KS Orka memperluas kapasitasnya melewati 200 MW lewat proyek Sorik Marapi
Ini menjadi tonggak penting bagi salah satu proyek listrik bersih terbesar di Indonesia.
KS Orka Renewables Pte Ltd. kini memiliki kapasitas panas bumi total lebih dari 200 MW setelah Unit 5 Pembangkit Listrik Panas Bumi Sorik Marapi di Mandailing Natal, Sumatra Utara, mulai beroperasi.
Penambahan 33 MW ini menjadi tonggak penting bagi salah satu proyek listrik bersih berskala besar di Indonesia.
“Proyek ini menunjukkan fokus kami pada skala, inovasi, dan kontribusi jangka panjang bagi bauran energi terbarukan Indonesia,” kata Yan Tang, COO KS Orka Renewables, kepada Asian Power.
Sejak mengambil alih konsesi pada 2016, KS Orka terus memperluas Sorik Marapi: 45 MW dari Unit 1 pada 2019, 45 MW lagi pada 2021, 55 MW pada 2022, 27 MW pada 2023, dan 33 MW tahun ini.
Perusahaan berbasis Singapura ini juga mengembangkan Pembangkit Listrik Panas Bumi Sokoria di Ende, Nusa Tenggara Timur. Dengan kapasitas 8 MW sejak 2021 menggunakan sistem ORC penuh, Sokoria sudah memasok sekitar setengah listrik Ende. Ekspansi 11 MW yang sedang disiapkan akan meningkatkan output menjadi 19 MW. “Ekspansi ini bisa menjadikan Ende salah satu wilayah pertama di Indonesia yang sepenuhnya menggunakan energi terbarukan,” ujar Tang.
Indonesia menargetkan 44% bauran listrik dari sumber bersih pada 2030, naik dari sekitar 12% saat ini. Rencana nasional memproyeksikan 75 GW proyek terbarukan dalam 15 tahun ke depan. Tang menekankan bahwa Sorik Marapi dan Sokoria langsung mendukung target ini.

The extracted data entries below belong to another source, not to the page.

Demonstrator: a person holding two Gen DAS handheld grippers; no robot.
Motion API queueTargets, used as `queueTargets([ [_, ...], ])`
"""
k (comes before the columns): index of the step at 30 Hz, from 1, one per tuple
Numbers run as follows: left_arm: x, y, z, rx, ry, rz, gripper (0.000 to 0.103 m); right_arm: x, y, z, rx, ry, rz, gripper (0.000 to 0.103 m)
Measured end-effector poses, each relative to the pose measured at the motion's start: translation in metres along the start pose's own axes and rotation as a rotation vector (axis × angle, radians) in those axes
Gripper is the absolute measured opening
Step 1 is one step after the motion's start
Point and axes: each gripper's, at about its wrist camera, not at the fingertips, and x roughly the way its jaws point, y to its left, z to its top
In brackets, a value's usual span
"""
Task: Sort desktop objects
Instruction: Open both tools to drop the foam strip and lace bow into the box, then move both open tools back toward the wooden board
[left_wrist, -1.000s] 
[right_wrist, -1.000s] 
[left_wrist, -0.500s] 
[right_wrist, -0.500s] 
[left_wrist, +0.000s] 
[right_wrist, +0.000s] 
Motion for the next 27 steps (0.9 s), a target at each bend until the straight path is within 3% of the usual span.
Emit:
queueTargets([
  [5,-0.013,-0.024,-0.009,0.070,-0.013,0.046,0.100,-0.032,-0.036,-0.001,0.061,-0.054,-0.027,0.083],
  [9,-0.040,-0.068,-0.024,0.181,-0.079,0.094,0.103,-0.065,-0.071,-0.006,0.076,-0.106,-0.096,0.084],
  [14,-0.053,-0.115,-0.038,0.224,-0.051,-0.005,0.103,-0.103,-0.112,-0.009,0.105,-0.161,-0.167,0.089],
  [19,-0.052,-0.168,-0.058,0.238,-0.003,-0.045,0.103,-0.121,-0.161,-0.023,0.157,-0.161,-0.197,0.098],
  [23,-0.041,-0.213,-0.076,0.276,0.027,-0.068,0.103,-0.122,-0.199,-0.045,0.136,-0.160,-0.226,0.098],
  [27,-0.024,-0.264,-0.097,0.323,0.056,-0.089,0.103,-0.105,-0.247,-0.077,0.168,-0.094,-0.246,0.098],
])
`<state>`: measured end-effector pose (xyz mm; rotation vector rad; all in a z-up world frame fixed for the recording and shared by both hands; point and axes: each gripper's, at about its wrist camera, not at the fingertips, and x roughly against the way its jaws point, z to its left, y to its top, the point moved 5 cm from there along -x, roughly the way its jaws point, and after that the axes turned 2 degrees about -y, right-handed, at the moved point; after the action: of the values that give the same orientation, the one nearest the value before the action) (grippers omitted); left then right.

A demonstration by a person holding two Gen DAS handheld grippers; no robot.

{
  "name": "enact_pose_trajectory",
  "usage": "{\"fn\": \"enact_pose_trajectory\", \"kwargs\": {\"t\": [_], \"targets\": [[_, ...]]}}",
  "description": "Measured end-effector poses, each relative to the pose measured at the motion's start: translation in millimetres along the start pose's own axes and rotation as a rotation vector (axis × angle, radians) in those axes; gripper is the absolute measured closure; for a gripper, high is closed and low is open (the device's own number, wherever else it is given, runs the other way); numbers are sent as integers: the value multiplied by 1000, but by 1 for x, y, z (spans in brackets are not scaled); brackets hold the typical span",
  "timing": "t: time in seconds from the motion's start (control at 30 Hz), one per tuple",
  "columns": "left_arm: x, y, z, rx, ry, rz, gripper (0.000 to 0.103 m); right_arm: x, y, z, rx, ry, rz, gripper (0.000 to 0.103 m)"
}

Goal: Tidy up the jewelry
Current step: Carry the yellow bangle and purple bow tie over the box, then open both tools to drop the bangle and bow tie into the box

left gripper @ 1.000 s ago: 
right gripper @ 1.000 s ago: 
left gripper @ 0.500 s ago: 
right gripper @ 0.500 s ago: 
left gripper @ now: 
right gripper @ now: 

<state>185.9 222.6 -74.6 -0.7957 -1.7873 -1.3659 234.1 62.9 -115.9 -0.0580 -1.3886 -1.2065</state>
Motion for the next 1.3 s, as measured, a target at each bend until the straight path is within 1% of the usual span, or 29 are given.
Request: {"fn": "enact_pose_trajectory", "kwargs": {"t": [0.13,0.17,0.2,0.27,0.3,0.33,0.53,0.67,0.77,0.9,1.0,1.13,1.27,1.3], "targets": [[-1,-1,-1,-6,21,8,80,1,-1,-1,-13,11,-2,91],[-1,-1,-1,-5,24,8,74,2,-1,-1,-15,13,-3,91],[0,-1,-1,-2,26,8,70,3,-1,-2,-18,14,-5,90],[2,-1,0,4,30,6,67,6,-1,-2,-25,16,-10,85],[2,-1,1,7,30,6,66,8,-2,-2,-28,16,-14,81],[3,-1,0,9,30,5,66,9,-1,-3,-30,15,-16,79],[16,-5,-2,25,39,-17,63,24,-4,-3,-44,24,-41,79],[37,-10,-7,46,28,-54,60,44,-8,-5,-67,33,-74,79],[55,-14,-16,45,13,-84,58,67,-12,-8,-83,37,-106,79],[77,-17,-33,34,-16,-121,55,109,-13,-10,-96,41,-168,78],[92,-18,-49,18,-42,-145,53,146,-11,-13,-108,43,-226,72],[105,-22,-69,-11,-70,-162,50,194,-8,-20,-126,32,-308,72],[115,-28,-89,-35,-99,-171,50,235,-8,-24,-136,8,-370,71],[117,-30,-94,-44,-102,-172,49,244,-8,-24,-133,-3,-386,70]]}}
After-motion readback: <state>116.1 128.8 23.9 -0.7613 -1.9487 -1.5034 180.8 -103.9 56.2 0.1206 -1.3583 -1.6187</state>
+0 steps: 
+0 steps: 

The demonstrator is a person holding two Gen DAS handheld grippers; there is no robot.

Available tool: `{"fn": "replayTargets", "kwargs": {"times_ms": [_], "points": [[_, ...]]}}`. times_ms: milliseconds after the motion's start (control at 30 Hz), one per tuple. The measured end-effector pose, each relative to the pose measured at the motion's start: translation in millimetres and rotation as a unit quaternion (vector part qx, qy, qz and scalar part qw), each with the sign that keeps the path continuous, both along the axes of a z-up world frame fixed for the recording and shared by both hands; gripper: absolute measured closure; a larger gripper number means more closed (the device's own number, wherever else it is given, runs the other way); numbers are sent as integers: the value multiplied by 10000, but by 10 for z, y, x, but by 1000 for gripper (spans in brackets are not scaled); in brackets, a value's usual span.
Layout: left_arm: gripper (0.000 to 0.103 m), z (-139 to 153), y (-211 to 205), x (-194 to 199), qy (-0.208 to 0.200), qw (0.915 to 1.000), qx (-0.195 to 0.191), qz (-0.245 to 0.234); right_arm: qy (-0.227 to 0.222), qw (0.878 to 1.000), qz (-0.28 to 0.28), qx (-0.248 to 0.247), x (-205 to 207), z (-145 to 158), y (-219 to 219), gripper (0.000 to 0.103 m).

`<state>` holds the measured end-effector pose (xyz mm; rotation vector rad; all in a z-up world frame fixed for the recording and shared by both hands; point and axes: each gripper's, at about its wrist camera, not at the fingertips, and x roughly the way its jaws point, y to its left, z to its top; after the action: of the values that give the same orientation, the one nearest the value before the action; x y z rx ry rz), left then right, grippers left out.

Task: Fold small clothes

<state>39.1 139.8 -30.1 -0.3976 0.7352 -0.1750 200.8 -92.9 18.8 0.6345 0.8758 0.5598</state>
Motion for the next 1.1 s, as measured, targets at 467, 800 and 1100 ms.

Salah satu strategi KS Orka adalah teknologi ORC dari Kaishan Group, yang menangkap uap dan air panas residual untuk menghasilkan listrik tambahan tanpa pengeboran baru. “Artinya, kami bisa menghasilkan lebih banyak dari sumur yang sama, menekan biaya produksi, dan menjaga harga listrik tetap kompetitif,” kata Tang. Teknologi ini juga memungkinkan pemanfaatan lapangan panas bumi dengan tekanan uap lebih rendah yang sebelumnya dianggap tidak ekonomis, dan sudah diterapkan di sembilan lokasi di Indonesia.
Selain teknologi, KS Orka menekankan pengembangan komunitas. Di Sorik Marapi, ada program pertanian jagung dan kopi, budidaya perikanan, pendidikan, kesehatan, dan lingkungan. Di Sokoria, fokus pada pelatihan keterampilan, komunikasi transparan, dan memastikan masyarakat mendapat manfaat. “Energi bersih harus melayani lingkungan sekaligus warga sekitar proyek,” ujarnya.
Tantangan tetap ada, terutama dalam membangun pemahaman publik di daerah terpencil. “Komunitas kadang memiliki literasi energi terbatas, yang bisa menimbulkan kesalahpahaman,” kata Tang. KS Orka mengatasi ini dengan koordinasi bersama pemerintah pusat dan daerah untuk memperkuat sosialisasi dan kepercayaan.
Dengan Indonesia memegang sekitar 40% cadangan panas bumi dunia tetapi baru memanfaatkan 12%, potensinya masih sangat besar. “Proyek ini mencerminkan visi bahwa energi bersih bukan hanya menggantikan fosil, tapi membangun masa depan lebih baik bagi warga sekitar sumber daya,” pungkas Tang.